Not-for-profit can still be a business
There are different types of social entrepreneurs: grassroots activists mobilising for social change; relief workers; grantmakers; and even corporate teams who work on social responsibility issues.
The value of their work, however, is often undermined because of poor leadership and organisation, which leaves them struggling to cope with changes driven by technology and increasing social complexity.
In a changing world, social entrepreneurship is essential for the future sustainability of NGOs and non-profit companies.
Social entrepreneurship sounds like another free-market concept to some and, indeed, does borrow threads from business-school ideology. But it is aimed at instilling a way of thinking about organisation, rather than changing the motives that are its reasons for existence.
Running organisations along market-oriented business principles often creates a natural tension with their goals of pursuing objectives for the political and public good.
Non-profit organisations are naturally wary of intrusions into their culture of profit-making, because they are perceived as contradictory to their reason for existence.
However, the use of sound managerial and organisational tools does not translate into ideological assimilation and the adoption of the profit motive. There is also a lot that can be transferred from the business world about effective accountability and governance.
Leadership failures and crises within the non-profit sector in South Africa have been precipitated by a range of factors. The South African non-profit sector has had to operate increasingly without generous subsidies in the form of core funds, competing as it does with the state for foreign donor funds, and dealing with competition within its own ranks.
The South African non-profit sector also faces issues of credibility after a spate of incidents of bad governance, corruption and maladministration. Some of these incidents point to a lack of knowledge of best practice, informality and poor-discipline within the management of some organisations.
Studies by the Harvard-based Hauser Centre for Non-Profits show that the most successful social entrepreneurs succeed largely because they pursue a clear vision, servicing a niche with a strong social demand, and being able to build an effective team and organisational capacity, which can implement an idea in various forms and permutations.
The founders come from different classes, disciplines and ideological backgrounds — but what is common among all of them is the capacity to adapt and work effectively with a range of constituencies.
Many of the founders, quite surprisingly, have pursued their vision and a career lasting for 20 to 30 years. The relationship between sustainability and the longevity of leadership in non-profit sectors is not fully understood, but clearly good management is essential and a lack of it comes at a costly premium.

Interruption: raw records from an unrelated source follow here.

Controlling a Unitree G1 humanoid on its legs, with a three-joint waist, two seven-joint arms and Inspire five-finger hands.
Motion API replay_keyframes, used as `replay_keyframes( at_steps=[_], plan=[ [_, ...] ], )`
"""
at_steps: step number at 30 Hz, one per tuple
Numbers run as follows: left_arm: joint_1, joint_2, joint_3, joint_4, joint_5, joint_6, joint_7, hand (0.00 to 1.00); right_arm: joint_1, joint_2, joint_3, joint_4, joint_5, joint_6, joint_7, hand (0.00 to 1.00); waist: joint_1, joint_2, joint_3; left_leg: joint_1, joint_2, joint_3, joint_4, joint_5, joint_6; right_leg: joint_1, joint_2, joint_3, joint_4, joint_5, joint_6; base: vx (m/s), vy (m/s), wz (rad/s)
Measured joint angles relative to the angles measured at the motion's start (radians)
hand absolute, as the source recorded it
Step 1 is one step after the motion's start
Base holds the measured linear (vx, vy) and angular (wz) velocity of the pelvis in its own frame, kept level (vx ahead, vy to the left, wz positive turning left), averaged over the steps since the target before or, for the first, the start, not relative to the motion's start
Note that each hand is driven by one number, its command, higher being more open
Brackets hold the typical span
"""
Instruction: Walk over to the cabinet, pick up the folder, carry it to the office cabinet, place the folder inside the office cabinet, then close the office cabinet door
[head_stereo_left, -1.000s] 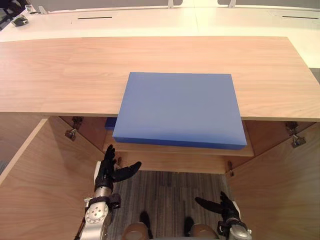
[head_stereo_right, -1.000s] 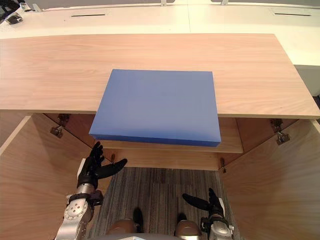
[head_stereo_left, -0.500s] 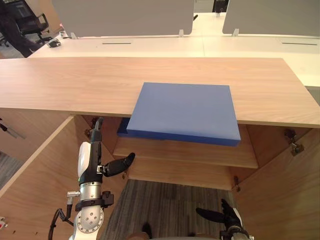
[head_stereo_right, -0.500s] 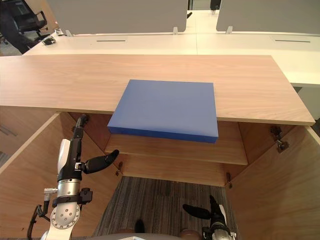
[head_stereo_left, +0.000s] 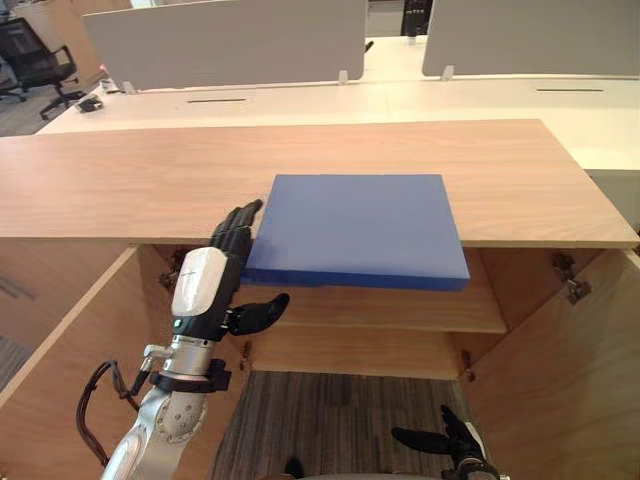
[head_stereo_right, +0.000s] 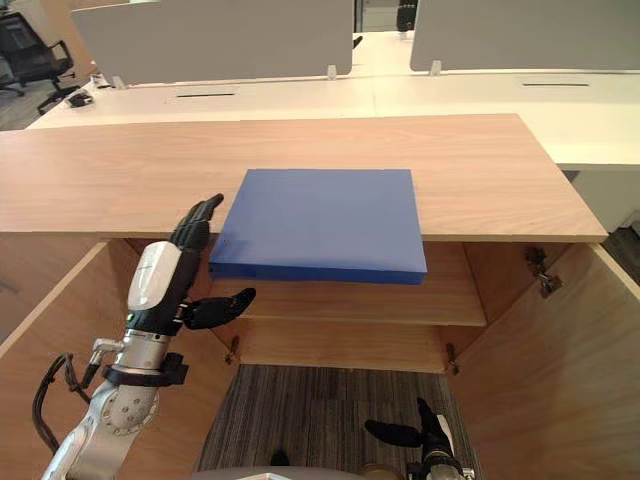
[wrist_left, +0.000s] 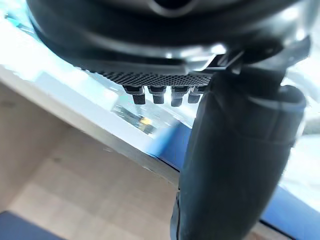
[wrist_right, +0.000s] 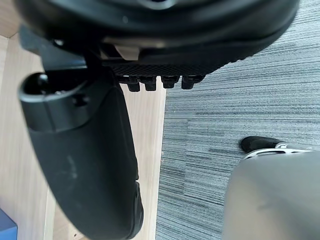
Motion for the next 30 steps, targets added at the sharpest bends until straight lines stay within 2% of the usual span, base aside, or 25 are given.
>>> replay_keyframes(
  at_steps=[6,7,16,22,25,27,30],
  plan=[
    [-0.079,0.043,-0.064,0.006,0.071,-0.001,-0.003,1.00,0.005,-0.002,0.002,0.019,0.000,-0.001,0.008,1.00,-0.023,0.000,0.000,0.003,0.000,0.016,-0.005,-0.005,-0.002,-0.001,0.002,0.023,-0.020,0.014,0.001,-0.01,0.002,-0.13],
    [-0.081,0.047,-0.067,0.008,0.075,0.000,-0.003,0.00,0.005,-0.002,0.002,0.019,0.000,-0.001,0.008,1.00,-0.026,0.000,0.000,0.004,0.000,0.019,-0.005,-0.005,-0.002,-0.002,0.002,0.026,-0.021,0.014,0.001,-0.02,0.002,-0.11],
    [-0.204,0.052,-0.097,0.077,0.218,0.055,-0.010,0.00,0.008,-0.003,0.001,0.023,0.003,-0.001,0.018,1.00,-0.031,-0.002,-0.008,0.007,0.000,0.044,-0.005,-0.013,-0.005,-0.007,0.003,0.053,-0.032,0.023,0.002,0.01,0.003,-0.09],
    [-0.241,0.040,-0.043,0.036,0.220,0.074,-0.013,0.00,0.001,0.000,0.001,-0.007,0.010,0.000,0.032,1.00,-0.034,-0.001,-0.020,0.016,0.001,0.072,-0.005,-0.025,-0.005,-0.009,0.005,0.086,-0.048,0.033,0.003,0.01,0.006,-0.17],
    [-0.195,0.000,-0.036,0.014,0.177,0.077,-0.037,0.00,0.011,0.009,-0.003,-0.121,0.028,0.001,0.036,1.00,-0.029,-0.002,-0.021,0.014,0.003,0.114,-0.004,-0.034,-0.009,-0.031,0.008,0.131,-0.052,0.044,0.006,0.02,0.025,-0.42],
    [-0.155,-0.055,-0.037,-0.045,0.106,0.074,-0.072,0.00,0.052,0.023,-0.005,-0.299,0.064,-0.001,0.036,1.00,-0.032,-0.005,-0.022,0.012,0.001,0.123,0.000,-0.036,-0.006,-0.039,0.008,0.142,-0.051,0.048,0.009,0.04,0.014,-0.17],
    [-0.119,-0.084,-0.046,-0.132,-0.011,0.043,-0.122,0.00,0.082,0.042,-0.005,-0.499,0.091,-0.006,0.037,1.00,-0.036,-0.008,-0.023,0.013,0.001,0.123,0.000,-0.039,-0.005,-0.040,0.008,0.151,-0.050,0.049,0.009,0.02,-0.008,-0.09]
  ],
)
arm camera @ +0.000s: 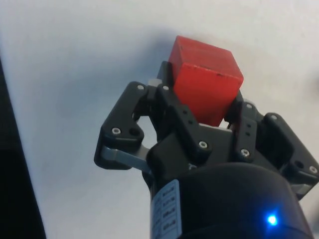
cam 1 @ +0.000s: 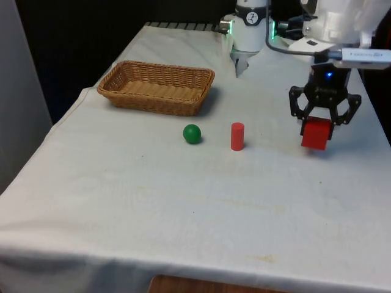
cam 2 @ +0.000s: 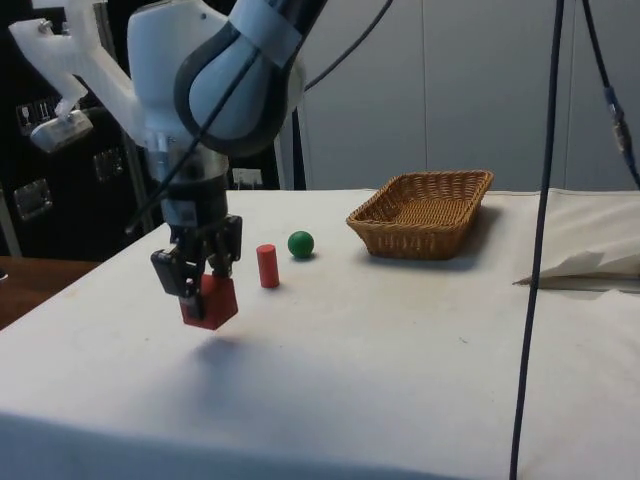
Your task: Pick up the object to the left of the cylinder and place it into the basket.
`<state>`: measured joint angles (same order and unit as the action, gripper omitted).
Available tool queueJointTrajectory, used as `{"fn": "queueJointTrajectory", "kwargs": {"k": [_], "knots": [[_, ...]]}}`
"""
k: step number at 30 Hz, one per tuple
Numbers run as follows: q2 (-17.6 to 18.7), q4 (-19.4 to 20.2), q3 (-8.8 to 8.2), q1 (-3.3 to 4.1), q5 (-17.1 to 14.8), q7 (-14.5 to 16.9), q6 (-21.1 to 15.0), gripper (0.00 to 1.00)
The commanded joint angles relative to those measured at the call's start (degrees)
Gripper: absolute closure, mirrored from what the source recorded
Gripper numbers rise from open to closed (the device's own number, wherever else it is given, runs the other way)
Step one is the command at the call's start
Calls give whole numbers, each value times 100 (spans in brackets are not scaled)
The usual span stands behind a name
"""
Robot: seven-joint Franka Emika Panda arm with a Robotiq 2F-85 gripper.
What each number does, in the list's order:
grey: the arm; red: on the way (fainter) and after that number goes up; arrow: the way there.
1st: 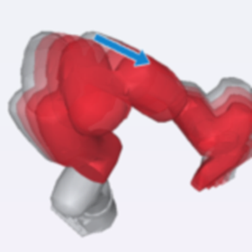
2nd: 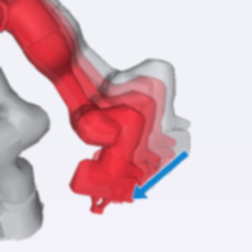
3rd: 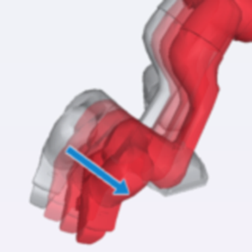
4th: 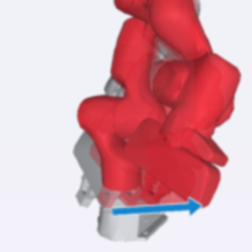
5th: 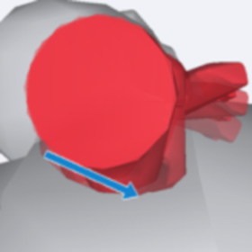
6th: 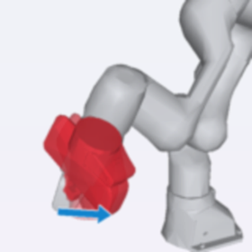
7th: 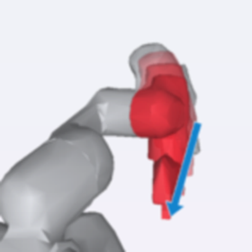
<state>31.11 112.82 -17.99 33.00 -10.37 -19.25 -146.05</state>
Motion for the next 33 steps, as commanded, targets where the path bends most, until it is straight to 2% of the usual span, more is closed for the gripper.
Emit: {"fn": "queueJointTrajectory", "kwargs": {"k": [1,3,4,5,12,19,20,21,28,29,33], "knots": [[-86,86,-40,23,40,6,-23,100],[-218,223,-74,11,109,23,-29,100],[-138,138,-40,6,74,6,0,100],[-258,269,-86,11,126,29,-34,100],[-493,498,-172,0,201,103,-6,100],[-922,888,-338,17,430,166,-34,100],[-865,837,-309,0,390,166,-6,100],[-957,922,-350,17,453,160,-34,100],[-1369,1215,-458,6,642,189,6,100],[-1318,1180,-430,-6,602,195,0,100],[-1621,1381,-510,-11,728,223,34,100]]}}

In the corporate world there is a debate at present — given the high turnover of CEOs — as to whether leaders are given enough time to nurture the growth of the company. Some attribute the success of General Electric’s (GE) Jack Welsh to his 20-year run as head of that company. It takes some time for CEOs to learn from exper- iments and new ideas that can be integrated into an organisation and spur its growth.
Failures in leadership are represented in a loss of focus, mission creep and a failure to adapt to the changing needs of society. These failures can be attributed to a culture of the “past success syndrome” — past successes are glorified without recognition that things have changed, and so the organisation needs to change. The role of a leader is to renew constantly rather than to suppress.
In a climate of increased competition for resources, NGOs are told that they must be sustainable — which means many things to many people. Sustainability measures are highly contested and differ from policy think-tanks to service-oriented organisations. There is no one-size-fits-all approach to such measures.
Sustainability is often attained when the organisation recruits enough people skills and knowledge and puts in place reliable infrastructure and operational systems, which will allow them to cope with the challenges created by changes in their working environment.
Small organisations seem to be better off when they have enough capacity to weather storms because they are more flexible. Larger organisations seem to perform better if they have clear roles for management and decentralised cost and operating centres.
In South Africa, given the nature of the philanthropic market, small organisations are more likely to succeed and adapt to change. In an uncertain environment it is perhaps better to stay small and tight, relying on partnerships and networks to achieve the same goals as a larger organisation.
NGOs are still attractive to young talent and are often quicker in innovating than larger govern- ment agencies and non-profit companies when it comes to filling in the gaps in some types of public service.
The government and private non-profit companies often find it difficult to manoeuvre uickly because of the nature of their mandates and structure.
Social entrepreneurship is ultimately about innovation and rarely about money. Social entrepreneurship is about a particular attitude, culture and approach to social delivery and the creation of an environment, both internally and externally — that allows organisations to function effectively.